Ia menambahkan, pemprov perlu serius menggarap sektor pertanian. Sebab Bung Karno menyatakan, pangan adalah soal hidup matinya suatu bangsa.
Pesan bersejarah Presiden Soekarno tersebut dikatakan saat peletakan batu pertama Fakultas Pertanian Universitas Indonesia (UI), yang kini menjadi Institut Pertanian Bogor (IPB) pada 27 April 1952.
“Bung Karno sudah mengingatkan bahwa pangan adalah soal mati hidupnya suatu bangsa. Jika kebutuhan pangan rakyat tidak terpenuhi, maka akan mengganggu hajat hidup banyak orang," kata Sumanto.
Lebih lanjut Sumanto menambahkan, berbagai program pertanian pemerintah belum berjalan optimal karena masih ada sejumlah persoalan mendasar.

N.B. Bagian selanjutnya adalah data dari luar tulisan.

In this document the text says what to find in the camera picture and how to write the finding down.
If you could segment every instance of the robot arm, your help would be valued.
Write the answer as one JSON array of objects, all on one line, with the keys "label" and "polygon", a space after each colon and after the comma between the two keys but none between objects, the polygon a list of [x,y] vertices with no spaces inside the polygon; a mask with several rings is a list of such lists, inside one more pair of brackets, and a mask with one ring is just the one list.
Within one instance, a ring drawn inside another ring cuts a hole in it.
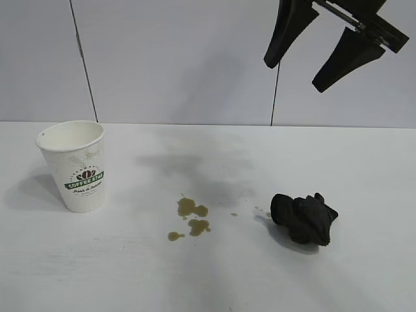
[{"label": "robot arm", "polygon": [[398,53],[409,40],[377,15],[385,0],[280,0],[278,20],[265,55],[268,67],[274,68],[296,38],[319,16],[312,7],[314,2],[355,28],[345,28],[331,57],[313,79],[319,92],[327,90],[353,70],[380,58],[385,52],[382,46]]}]

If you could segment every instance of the paper cup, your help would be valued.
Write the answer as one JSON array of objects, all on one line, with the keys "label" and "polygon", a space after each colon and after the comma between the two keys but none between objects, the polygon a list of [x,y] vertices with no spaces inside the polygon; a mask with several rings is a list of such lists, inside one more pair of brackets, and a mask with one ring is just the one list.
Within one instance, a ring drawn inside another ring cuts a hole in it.
[{"label": "paper cup", "polygon": [[104,129],[96,122],[64,122],[42,131],[44,154],[66,207],[86,213],[104,204]]}]

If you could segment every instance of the liquid puddle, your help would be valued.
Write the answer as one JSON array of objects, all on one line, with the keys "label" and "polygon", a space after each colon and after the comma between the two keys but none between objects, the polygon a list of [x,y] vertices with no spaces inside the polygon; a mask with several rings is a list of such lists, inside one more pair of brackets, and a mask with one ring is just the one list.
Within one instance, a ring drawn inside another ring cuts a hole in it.
[{"label": "liquid puddle", "polygon": [[200,236],[202,232],[211,232],[209,228],[209,222],[206,220],[189,220],[188,225],[190,226],[190,236]]},{"label": "liquid puddle", "polygon": [[198,216],[207,216],[208,208],[203,205],[196,206],[195,201],[190,198],[181,198],[178,201],[177,214],[182,217],[186,217],[194,213]]},{"label": "liquid puddle", "polygon": [[[188,216],[195,214],[194,218],[188,222],[188,225],[190,226],[189,235],[197,237],[204,231],[211,232],[207,220],[198,220],[198,217],[205,217],[208,215],[208,208],[204,205],[197,206],[194,200],[184,197],[183,194],[182,196],[183,197],[177,203],[177,215],[181,216],[182,220],[187,220]],[[174,242],[181,237],[185,237],[185,234],[179,234],[178,232],[170,232],[168,234],[168,240],[171,242]]]},{"label": "liquid puddle", "polygon": [[168,234],[168,240],[171,242],[174,242],[180,239],[181,237],[185,237],[185,234],[179,234],[178,232],[170,232]]}]

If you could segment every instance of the cup logo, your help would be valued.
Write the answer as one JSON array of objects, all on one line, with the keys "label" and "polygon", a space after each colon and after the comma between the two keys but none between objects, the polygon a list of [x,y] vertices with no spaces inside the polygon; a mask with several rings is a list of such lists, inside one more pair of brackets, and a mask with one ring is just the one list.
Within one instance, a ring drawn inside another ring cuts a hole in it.
[{"label": "cup logo", "polygon": [[79,174],[77,175],[77,179],[80,180],[84,180],[84,179],[88,179],[89,177],[92,177],[96,174],[95,170],[85,170],[83,172],[83,174]]},{"label": "cup logo", "polygon": [[70,182],[65,184],[73,193],[91,194],[102,183],[104,171],[97,166],[84,167],[75,171]]}]

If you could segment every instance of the black cloth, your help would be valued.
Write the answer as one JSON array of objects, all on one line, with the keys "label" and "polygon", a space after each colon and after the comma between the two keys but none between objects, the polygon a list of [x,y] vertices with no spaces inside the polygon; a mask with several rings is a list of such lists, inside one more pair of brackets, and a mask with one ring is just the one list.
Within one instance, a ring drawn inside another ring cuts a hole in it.
[{"label": "black cloth", "polygon": [[289,229],[292,241],[299,244],[314,242],[320,246],[330,243],[330,227],[338,213],[325,205],[319,193],[315,197],[295,200],[277,194],[273,197],[270,210],[274,223]]}]

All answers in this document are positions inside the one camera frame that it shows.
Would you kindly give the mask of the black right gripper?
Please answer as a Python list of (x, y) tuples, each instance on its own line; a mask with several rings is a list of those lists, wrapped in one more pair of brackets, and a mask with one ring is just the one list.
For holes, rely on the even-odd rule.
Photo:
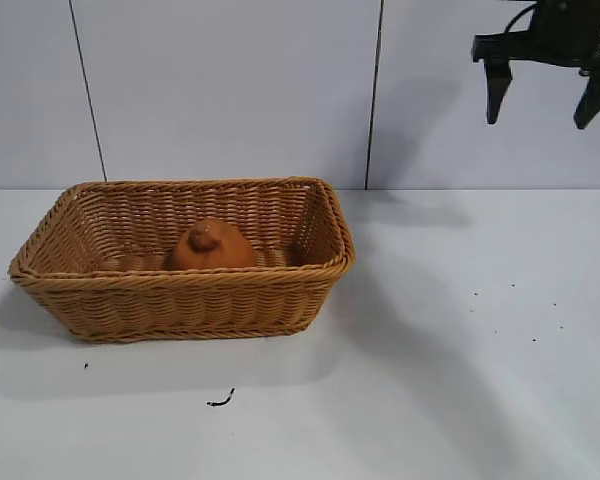
[(472, 60), (483, 60), (489, 125), (512, 82), (510, 60), (579, 69), (588, 83), (573, 119), (584, 130), (600, 112), (600, 0), (534, 1), (502, 31), (475, 36)]

Beberapa permasalahan yang ia soroti antara lain, penyediaan bibit unggul dan pupuk bersubsidi yang belum merata. Selain itu, pemanfaatan teknologi tepat guna dan inovasi pertanian belum maksimal.

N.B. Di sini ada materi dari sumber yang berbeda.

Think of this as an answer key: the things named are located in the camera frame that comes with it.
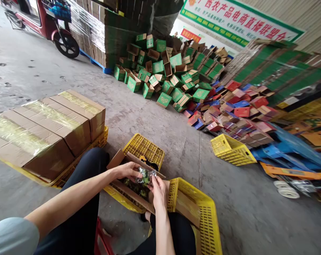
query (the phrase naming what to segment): person's arm
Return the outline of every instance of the person's arm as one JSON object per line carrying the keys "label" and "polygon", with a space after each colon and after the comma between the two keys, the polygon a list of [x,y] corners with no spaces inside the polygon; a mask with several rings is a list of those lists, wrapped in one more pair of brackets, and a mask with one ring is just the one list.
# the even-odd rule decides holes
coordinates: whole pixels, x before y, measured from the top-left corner
{"label": "person's arm", "polygon": [[156,210],[156,255],[175,255],[170,221],[167,211],[167,187],[162,179],[151,177],[154,194],[153,205]]}
{"label": "person's arm", "polygon": [[35,209],[25,219],[37,226],[40,240],[42,240],[113,180],[128,176],[142,178],[142,174],[136,171],[137,167],[139,167],[138,164],[129,162],[77,183]]}

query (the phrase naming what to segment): banner
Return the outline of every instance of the banner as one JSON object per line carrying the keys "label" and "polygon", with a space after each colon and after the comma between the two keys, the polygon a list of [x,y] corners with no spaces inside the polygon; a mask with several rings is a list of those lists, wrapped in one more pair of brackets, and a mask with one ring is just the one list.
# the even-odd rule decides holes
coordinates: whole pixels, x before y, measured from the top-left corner
{"label": "banner", "polygon": [[242,47],[255,38],[295,41],[304,33],[235,0],[185,0],[180,14]]}

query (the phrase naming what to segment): hand
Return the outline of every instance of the hand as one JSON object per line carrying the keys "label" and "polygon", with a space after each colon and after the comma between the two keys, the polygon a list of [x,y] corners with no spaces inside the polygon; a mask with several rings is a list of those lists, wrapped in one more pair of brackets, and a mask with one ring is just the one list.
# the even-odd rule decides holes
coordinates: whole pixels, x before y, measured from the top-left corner
{"label": "hand", "polygon": [[138,167],[140,167],[140,165],[134,162],[129,162],[124,165],[112,168],[111,170],[114,173],[115,179],[122,179],[124,177],[127,177],[134,182],[136,177],[143,178],[143,175],[138,172]]}
{"label": "hand", "polygon": [[153,187],[149,186],[149,189],[154,195],[153,206],[156,212],[167,211],[167,195],[168,189],[163,180],[159,176],[151,176]]}

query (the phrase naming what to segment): corrugated metal wall
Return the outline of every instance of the corrugated metal wall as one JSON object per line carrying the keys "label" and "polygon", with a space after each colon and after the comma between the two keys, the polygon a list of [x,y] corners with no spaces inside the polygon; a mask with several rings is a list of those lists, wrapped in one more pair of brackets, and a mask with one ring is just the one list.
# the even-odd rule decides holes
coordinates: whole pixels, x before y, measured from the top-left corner
{"label": "corrugated metal wall", "polygon": [[321,0],[240,0],[306,33],[297,50],[321,52]]}

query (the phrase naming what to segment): light blue sleeve
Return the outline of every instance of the light blue sleeve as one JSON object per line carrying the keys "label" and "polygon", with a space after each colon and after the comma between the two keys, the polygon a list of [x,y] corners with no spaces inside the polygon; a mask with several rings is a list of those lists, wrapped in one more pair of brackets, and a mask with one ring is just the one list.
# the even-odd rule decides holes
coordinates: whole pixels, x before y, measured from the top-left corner
{"label": "light blue sleeve", "polygon": [[39,242],[39,230],[23,218],[0,221],[0,255],[31,255]]}

"Masalah lain yang sering dihadapi di lapangan adalah minimnya pendampingan teknologi, biaya operasional yang membebani petani, serta harga jual komoditas pertanian yang belum stabil," ujar mantan Ketua DPRD Kabupaten Karanganyar tersebut.
Politisi PDI Perjuangan tersebut mengungkapkan ada tiga komponen strategis yang harus pemerintah perkuat dalam pembangunan sektor pertanian.
Yaitu petani, penyuluh pertanian, hingga lembaga ekonomi pedesaan seperti koperasi, hingga lembaga keuangan mikro.
Masalah klasik lain yang masih dihadapi adalah maraknya alih fungsi lahan pertanian dan tak adanya regenerasi petani.
Sumanto menganggap alih fungsi lahan pertanian menjadi bagian dari perkembangan zaman yang sulit dihindari.

Meski begitu, ia berharap para petani tak mudah tergiur dengan pihak lain yang ingin membeli sawah dengan harga tinggi. Sebab, meski mendapat uang banyak, ke depan para petani terancam tak dapat penghasilan karena sulit beralih ke pekerjaan lain.
"Kalau dapat warisan sawah jangan dijual meskipun ada iming-iming harga miliaran. Kalau dijual, warisannya akan habis. Dibelikan mobil baru, semakin lama nilainya menyusut," paparnya.
Sementara itu, regenerasi petani juga menjadi tantangan tersendiri. Pasalnya, anak muda enggan menjadi petani karena dianggap tak menguntungkan. Mereka lebih memilih bekerja atau merantau.
"Saya sering menggelar temu tani, di situ petani yang paling muda berusia 50 tahun. Ini berarti tidak ada regenerasi. Hal ini harus dicarikan solusi agar bertani menjadi pekerjaan yang menguntungkan sehingga anak muda tertarik," paparnya.